In the discussion of flooding in Wikipedia, a valuable distinction is made between upslope factors and downslope factors, and the exacerbation of disaster as a result of their coincidence. With respect to disaster as a consequence of negligence, more generally understood in the light of flooding as a metaphor, these can be explored in terms of the dangerous inadequacy of “derivative thinking” (Vigorous Application of Derivative Thinking to Derivative Problems: transcending bewailing, hand-wringing and emotional blackmail, 2013). In the midst of any disaster, unfortunately the focus is on emergency relief with no opportunity taken to highlight the lessons to be learned for the future, in the light of complicity in the negligence of the past. The point can be argued with respect to the response of the tragedy of widespread starvation (Starvation Imagery as Humanitarian Trump Card? Counterproductive emotional blackmail engendering worldwide indifference, 2016).
Such issues relating to surprises of the present are highly relevant to assumptions made about risks of the decades to come.
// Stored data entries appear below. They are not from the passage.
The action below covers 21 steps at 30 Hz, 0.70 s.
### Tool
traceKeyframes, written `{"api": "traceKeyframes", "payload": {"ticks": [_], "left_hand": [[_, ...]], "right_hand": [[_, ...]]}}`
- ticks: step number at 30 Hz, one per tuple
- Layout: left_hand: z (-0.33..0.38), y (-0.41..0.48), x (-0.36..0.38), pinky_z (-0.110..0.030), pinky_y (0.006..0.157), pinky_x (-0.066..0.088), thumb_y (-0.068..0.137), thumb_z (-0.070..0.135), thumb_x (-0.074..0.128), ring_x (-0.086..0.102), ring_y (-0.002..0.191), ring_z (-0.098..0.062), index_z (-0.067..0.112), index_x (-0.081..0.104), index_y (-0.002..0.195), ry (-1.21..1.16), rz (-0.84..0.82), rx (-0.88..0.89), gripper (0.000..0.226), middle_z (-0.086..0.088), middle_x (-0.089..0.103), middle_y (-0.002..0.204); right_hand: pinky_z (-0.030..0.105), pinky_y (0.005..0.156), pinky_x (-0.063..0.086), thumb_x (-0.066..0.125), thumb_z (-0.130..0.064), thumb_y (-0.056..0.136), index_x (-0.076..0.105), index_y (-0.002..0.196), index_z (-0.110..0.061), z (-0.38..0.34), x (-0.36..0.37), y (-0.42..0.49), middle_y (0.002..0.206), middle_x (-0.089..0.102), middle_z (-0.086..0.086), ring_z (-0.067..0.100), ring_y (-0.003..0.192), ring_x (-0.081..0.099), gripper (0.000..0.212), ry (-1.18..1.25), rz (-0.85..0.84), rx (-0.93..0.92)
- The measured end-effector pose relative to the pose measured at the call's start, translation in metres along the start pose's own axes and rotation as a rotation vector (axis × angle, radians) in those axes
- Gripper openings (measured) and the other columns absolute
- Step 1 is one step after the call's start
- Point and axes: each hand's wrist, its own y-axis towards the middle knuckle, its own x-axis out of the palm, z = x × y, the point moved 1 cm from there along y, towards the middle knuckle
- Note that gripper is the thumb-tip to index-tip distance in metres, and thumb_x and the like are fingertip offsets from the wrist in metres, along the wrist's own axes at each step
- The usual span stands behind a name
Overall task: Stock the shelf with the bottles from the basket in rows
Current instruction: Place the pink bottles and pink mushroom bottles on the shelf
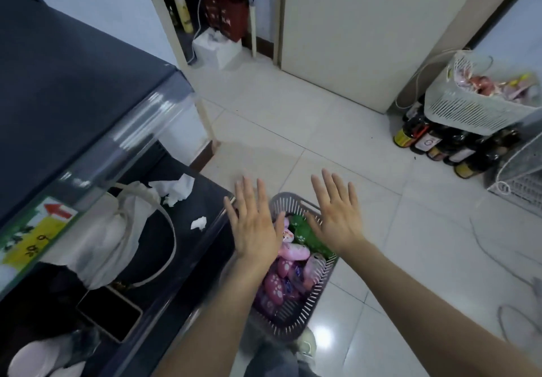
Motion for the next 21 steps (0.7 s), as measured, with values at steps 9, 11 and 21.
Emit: {"api": "traceKeyframes", "payload": {"ticks": [9, 11, 21], "left_hand": [[0.002, -0.008, 0.128, -0.054, 0.109, 0.020, 0.083, 0.059, 0.024, 0.029, 0.138, -0.037, 0.003, 0.030, 0.144, -0.114, -0.377, -0.167, 0.082, -0.023, 0.027, 0.150], [0.001, -0.016, 0.155, -0.050, 0.114, 0.011, 0.079, 0.065, 0.006, 0.013, 0.144, -0.034, 0.006, 0.012, 0.149, -0.142, -0.476, -0.276, 0.092, -0.021, 0.009, 0.156], [0.042, -0.025, 0.240, -0.036, 0.094, 0.039, 0.086, 0.046, 0.058, 0.048, 0.122, -0.035, 0.002, 0.037, 0.138, -0.771, -0.644, -1.312, 0.070, -0.021, 0.048, 0.135]], "right_hand": [[0.047, 0.110, 0.019, 0.078, -0.033, 0.063, 0.036, 0.142, -0.015, 0.042, 0.123, 0.002, 0.146, 0.039, 0.012, 0.033, 0.134, 0.037, 0.091, -0.158, -0.441, -0.025], [0.048, 0.101, 0.038, 0.084, -0.024, 0.043, 0.053, 0.131, -0.015, 0.051, 0.152, -0.002, 0.133, 0.055, 0.011, 0.031, 0.122, 0.053, 0.094, -0.171, -0.482, -0.068], [0.043, 0.109, 0.029, 0.048, -0.016, 0.093, 0.049, 0.129, -0.007, 0.092, 0.265, -0.003, 0.134, 0.050, 0.013, 0.031, 0.128, 0.038, 0.038, -0.135, -1.046, -0.628]]}}
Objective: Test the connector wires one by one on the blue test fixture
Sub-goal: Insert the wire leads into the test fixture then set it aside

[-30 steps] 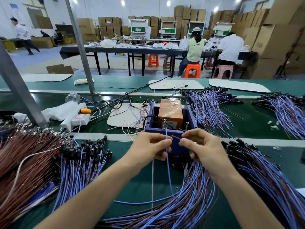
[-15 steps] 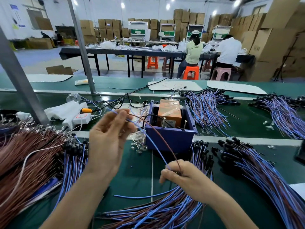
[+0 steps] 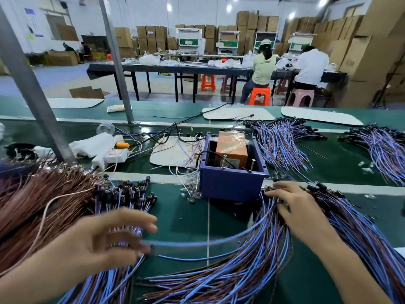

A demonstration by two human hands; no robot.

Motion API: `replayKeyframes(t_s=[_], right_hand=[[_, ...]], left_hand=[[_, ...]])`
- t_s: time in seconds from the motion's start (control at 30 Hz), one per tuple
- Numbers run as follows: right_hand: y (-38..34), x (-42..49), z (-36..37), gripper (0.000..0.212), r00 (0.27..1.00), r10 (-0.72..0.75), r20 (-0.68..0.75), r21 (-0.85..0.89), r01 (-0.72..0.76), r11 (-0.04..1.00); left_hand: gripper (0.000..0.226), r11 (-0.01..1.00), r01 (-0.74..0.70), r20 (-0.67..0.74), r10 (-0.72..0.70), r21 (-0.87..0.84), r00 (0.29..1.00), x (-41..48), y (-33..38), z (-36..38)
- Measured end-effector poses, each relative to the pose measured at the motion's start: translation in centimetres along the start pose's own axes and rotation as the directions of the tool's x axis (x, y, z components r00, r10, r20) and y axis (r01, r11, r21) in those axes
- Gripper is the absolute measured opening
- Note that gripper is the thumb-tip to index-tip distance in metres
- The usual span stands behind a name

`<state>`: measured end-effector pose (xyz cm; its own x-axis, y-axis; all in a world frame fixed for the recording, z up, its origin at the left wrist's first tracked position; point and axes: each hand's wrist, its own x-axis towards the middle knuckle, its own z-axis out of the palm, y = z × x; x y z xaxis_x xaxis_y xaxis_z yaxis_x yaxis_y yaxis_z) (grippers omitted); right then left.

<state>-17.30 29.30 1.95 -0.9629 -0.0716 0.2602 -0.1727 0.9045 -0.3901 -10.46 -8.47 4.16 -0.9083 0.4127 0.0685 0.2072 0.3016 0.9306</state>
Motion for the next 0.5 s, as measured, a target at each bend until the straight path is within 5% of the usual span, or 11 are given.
replayKeyframes(t_s=[0.07,0.13,0.2,0.33,0.43,0.5], right_hand=[[0.8,-0.1,0.9,0.043,0.975,0.111,0.194,-0.049,-0.103,0.993],[0.9,-0.5,2.0,0.042,0.964,0.121,0.238,-0.032,-0.116,0.993],[0.5,-0.8,2.9,0.036,0.974,0.076,0.214,0.013,-0.081,0.997],[0.0,-1.1,3.7,0.032,0.977,0.025,0.211,0.112,-0.049,0.992],[-1.0,-1.8,3.4,0.017,0.988,0.025,0.153,0.208,-0.057,0.976],[-2.8,-2.2,3.2,0.031,0.978,0.131,0.163,0.511,-0.197,0.837]], left_hand=[[0.055,0.973,0.197,0.195,-0.218,0.120,0.956,-0.3,-0.6,0.1],[0.040,0.851,0.227,0.021,-0.269,0.473,0.963,0.5,-2.1,1.1],[0.038,0.580,0.229,-0.074,-0.278,0.781,0.958,1.5,-3.3,3.2],[0.043,0.304,0.274,-0.187,-0.287,0.912,0.940,2.5,-5.2,5.6],[0.057,0.332,0.303,-0.234,-0.233,0.893,0.944,2.8,-5.2,5.2],[0.066,0.478,0.309,-0.288,-0.119,0.822,0.950,3.6,-3.7,4.8]])
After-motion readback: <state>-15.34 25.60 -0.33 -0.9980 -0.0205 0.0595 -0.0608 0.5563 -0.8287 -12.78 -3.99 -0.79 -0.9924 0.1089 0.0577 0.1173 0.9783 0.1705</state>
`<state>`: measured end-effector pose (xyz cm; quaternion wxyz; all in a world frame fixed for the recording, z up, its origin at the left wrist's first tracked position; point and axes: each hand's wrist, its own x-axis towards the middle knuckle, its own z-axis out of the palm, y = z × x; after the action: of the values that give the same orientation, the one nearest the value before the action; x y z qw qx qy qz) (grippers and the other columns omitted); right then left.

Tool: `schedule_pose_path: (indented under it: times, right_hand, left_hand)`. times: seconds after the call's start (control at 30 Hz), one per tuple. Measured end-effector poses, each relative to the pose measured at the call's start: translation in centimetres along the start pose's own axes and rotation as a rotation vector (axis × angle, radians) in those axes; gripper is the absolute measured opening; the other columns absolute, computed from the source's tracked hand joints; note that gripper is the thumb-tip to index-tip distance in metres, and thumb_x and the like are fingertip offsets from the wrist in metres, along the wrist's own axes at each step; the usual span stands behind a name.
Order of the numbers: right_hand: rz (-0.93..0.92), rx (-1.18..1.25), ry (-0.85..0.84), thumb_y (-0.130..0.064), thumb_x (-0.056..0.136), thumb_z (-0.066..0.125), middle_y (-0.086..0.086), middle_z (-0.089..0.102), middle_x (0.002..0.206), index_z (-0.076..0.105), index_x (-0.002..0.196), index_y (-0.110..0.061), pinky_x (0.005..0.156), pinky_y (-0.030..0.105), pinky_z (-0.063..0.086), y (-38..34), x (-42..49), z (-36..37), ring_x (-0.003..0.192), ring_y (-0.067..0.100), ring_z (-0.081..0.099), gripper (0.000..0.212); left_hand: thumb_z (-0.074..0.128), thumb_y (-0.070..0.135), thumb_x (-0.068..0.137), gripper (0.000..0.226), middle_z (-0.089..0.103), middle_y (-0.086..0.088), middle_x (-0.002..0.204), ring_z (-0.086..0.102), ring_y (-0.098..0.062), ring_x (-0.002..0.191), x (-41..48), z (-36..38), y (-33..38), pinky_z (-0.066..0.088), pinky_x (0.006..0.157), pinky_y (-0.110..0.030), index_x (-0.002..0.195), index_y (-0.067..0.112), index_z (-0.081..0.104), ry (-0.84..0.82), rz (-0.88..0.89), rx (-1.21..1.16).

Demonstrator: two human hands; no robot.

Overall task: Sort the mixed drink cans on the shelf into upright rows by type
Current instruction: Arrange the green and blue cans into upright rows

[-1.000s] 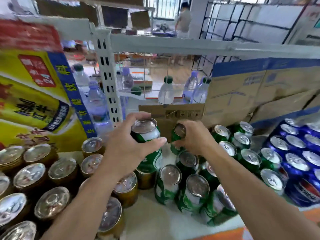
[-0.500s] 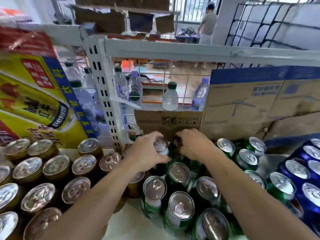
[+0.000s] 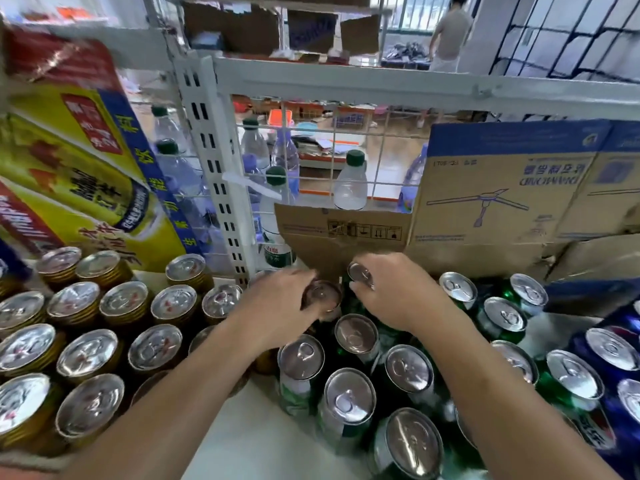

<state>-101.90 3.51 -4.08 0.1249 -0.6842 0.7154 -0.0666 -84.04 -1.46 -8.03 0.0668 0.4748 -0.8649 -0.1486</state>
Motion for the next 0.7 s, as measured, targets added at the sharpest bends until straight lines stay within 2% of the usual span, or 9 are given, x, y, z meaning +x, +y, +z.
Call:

Associated arguments have been developed by Karen A. Cerulo (Never Saw It Coming: cultural challenges to envisioning the worst, 2006) and Nassim Nicholas Taleb (The Black Swan: the impact of the highly improbable, 2007).
As a source of indications of relevance to navigating other flow systems characterized by a degree of risk, the set of signs by which road traffic “self-organizes” and “self-governs” is explored in an Annex (Being in the Flow on Strategic Highways and Byways: enabling sustainable self-governance through traffic signage, 2011). Such a perspective, from the theory of signage systems, raises the question as to how it might be applied more generally to elicit the signs and symbols of requisite scope for sustainable governance of the global environment.
The systemic arguments made are complemented by those with respect to the disaster in Japan (Anticipating Future Strategic Triple Whammies: in the light of earthquake-tsunami-nuclear misconceptions, 2011). Why has the “flood” of refugees into Europe proven to be such a surprise (Massive EU Weapons Sales to Saudi Arabia Contribute to Fuelling International Aggression and Terrorism in the Middle East, Global Research, 5 April 2015)? The absence of systemic thinking regarding cause-and-effect suggests the need for new kinds of indicator (Evaluating the Grossness of Gross Domestic Product: Refugees Per Kiloton (RPK) as a missing indicator? 2016).